The winemaker, Andreas Pernerstorfer, discovered the first bone in March, and he thought it was an old piece of wood left by his grandfather. After digging it up a little more, he began to suspect it wasn’t wood. He recalled his grandfather had told Andreas years ago that he had found teeth in the cellar, and that made him suspect his new discovery was a mammoth too.

He reported his discovery to the Federal Monuments Office and they called in a team of archaeologists from the Austrian Archaeological Institute of the Austrian Academy of Sciences (ÖAW) to investigate the find. Since the excavation began in mid-May, they have unearthed several dense layers of mammoth bones containing the skeletal remains of at least three different mammoths. The team carefully recovered each bone, revealing multiple interlocking bones.

The last comparable discovery in Austria was made not far from the current excavation site: 150 years ago, in an adjacent wine cellar in Gobelsburg, “a mighty bone layer as well as cultural layers with flint artifacts, decorative fossils and charcoal” were also discovered in the ÖAW release: “ During the excavation there, the affected cellars were completely cleared out, and other comparable sites in Austria and neighboring countries were mostly dug at least 100 years ago and are largely lost to modern research.

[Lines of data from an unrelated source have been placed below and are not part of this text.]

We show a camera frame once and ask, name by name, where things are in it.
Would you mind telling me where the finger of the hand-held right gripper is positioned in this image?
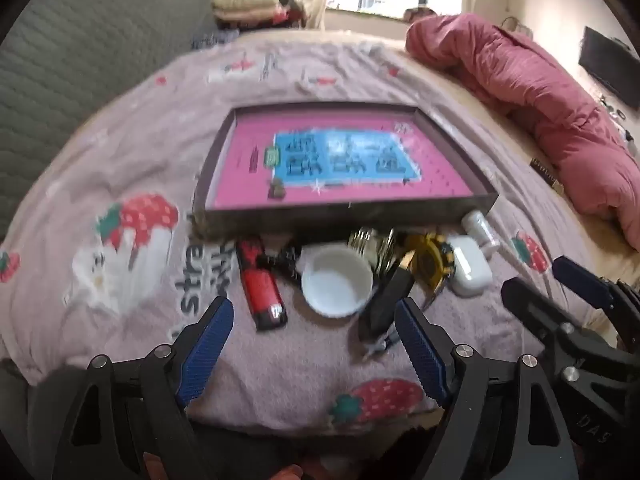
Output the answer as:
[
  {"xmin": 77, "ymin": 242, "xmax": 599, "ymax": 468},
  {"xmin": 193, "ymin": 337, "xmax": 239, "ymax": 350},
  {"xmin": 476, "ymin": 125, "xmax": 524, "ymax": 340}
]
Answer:
[
  {"xmin": 501, "ymin": 277, "xmax": 631, "ymax": 391},
  {"xmin": 552, "ymin": 256, "xmax": 640, "ymax": 341}
]

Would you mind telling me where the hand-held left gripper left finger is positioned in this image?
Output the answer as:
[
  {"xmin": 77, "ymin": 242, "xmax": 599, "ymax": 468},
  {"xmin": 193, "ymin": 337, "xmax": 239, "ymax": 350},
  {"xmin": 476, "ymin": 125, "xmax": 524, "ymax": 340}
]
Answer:
[{"xmin": 52, "ymin": 296, "xmax": 236, "ymax": 480}]

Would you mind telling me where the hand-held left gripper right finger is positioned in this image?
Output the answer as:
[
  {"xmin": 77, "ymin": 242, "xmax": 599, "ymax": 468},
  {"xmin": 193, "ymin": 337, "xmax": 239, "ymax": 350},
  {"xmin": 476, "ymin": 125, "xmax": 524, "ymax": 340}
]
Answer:
[{"xmin": 394, "ymin": 297, "xmax": 581, "ymax": 480}]

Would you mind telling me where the small dark red bottle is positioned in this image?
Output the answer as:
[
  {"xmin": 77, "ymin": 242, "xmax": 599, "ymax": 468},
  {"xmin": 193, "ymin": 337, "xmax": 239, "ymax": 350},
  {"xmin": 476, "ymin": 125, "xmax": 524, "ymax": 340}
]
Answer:
[{"xmin": 235, "ymin": 237, "xmax": 289, "ymax": 332}]

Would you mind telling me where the white earbuds case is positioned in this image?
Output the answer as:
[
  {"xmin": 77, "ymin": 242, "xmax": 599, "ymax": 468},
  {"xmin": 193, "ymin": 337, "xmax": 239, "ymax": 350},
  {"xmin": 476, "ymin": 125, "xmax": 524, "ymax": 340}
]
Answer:
[{"xmin": 446, "ymin": 234, "xmax": 493, "ymax": 297}]

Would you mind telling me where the white plastic bottle cap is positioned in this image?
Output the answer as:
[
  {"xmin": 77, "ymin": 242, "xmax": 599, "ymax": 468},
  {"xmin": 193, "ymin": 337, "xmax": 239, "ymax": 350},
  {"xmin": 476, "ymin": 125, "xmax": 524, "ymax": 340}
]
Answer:
[{"xmin": 300, "ymin": 244, "xmax": 375, "ymax": 318}]

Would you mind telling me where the small white pill bottle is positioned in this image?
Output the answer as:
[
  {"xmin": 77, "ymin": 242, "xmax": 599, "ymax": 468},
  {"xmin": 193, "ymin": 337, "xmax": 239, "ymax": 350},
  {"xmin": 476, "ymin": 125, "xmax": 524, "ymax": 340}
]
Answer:
[{"xmin": 460, "ymin": 210, "xmax": 501, "ymax": 256}]

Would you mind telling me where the pink tray box lid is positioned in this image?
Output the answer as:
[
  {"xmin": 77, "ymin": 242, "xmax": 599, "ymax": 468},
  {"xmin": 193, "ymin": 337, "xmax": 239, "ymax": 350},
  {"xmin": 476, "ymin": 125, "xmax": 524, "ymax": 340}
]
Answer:
[{"xmin": 192, "ymin": 102, "xmax": 501, "ymax": 241}]

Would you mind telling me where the small black object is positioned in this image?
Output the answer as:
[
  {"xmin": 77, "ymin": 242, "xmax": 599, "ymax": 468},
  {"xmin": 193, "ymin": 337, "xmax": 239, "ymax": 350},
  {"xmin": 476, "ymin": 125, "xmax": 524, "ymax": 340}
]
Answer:
[{"xmin": 265, "ymin": 245, "xmax": 302, "ymax": 281}]

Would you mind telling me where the pink book with blue label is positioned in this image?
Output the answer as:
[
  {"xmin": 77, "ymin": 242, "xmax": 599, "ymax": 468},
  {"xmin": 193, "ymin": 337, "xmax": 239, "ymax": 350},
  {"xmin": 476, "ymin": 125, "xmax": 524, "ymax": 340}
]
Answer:
[{"xmin": 212, "ymin": 110, "xmax": 473, "ymax": 211}]

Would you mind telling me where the pink quilted duvet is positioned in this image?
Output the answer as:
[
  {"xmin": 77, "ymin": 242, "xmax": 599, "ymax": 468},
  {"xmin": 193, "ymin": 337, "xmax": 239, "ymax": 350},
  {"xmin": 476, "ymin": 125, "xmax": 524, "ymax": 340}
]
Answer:
[{"xmin": 405, "ymin": 10, "xmax": 640, "ymax": 253}]

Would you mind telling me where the strawberry printed pink blanket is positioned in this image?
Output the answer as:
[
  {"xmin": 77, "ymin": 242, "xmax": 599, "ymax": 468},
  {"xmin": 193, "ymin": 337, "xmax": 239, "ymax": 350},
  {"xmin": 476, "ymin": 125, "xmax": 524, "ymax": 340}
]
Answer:
[{"xmin": 0, "ymin": 35, "xmax": 601, "ymax": 436}]

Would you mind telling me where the dark patterned cloth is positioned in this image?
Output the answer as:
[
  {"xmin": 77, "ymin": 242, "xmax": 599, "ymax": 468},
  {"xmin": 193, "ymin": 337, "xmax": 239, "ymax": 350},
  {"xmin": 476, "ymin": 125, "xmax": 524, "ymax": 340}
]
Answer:
[{"xmin": 190, "ymin": 30, "xmax": 241, "ymax": 51}]

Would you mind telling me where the grey quilted headboard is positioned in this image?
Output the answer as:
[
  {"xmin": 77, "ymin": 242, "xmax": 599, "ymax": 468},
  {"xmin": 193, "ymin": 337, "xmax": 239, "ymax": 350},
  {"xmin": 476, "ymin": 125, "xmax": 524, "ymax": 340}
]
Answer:
[{"xmin": 0, "ymin": 0, "xmax": 221, "ymax": 241}]

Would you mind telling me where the stack of folded clothes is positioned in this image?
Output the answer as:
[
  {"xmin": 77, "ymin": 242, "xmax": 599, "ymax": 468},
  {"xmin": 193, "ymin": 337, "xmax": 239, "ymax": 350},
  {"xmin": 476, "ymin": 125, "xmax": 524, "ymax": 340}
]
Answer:
[{"xmin": 212, "ymin": 0, "xmax": 306, "ymax": 26}]

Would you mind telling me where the black wall television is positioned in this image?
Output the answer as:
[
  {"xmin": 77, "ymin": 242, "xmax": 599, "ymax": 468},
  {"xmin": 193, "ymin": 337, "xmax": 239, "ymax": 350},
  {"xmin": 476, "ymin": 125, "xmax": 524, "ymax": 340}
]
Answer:
[{"xmin": 579, "ymin": 26, "xmax": 640, "ymax": 106}]

Stone artifacts and charcoal remains also came to light in the area of ​​the new excavation. Based on this, the team dated the bone remains to be between 30,000 and 40,000 years old. This could have been a place where Stone Age people once rounded up the massive animals or drove them into a trap and killed them. It is hoped that the unusual discovery situation will provide new information about how people organized and carried out the hunt for the animals back then: “We know that people hunted mammoths, but we still know little about how they did it,” [excavation leader Hannah] Parow-Souchon said.

The ÖAW team is recording the site with 3D mapping technology. They hope it will shed light on how the animals died and, if they’re right about the case of death, on how human hunters were able to take down such massive prey.

Once the bones are fully excavated, they will be transferred to the Natural History Museum (NHM) Vienna for additional study and restoration.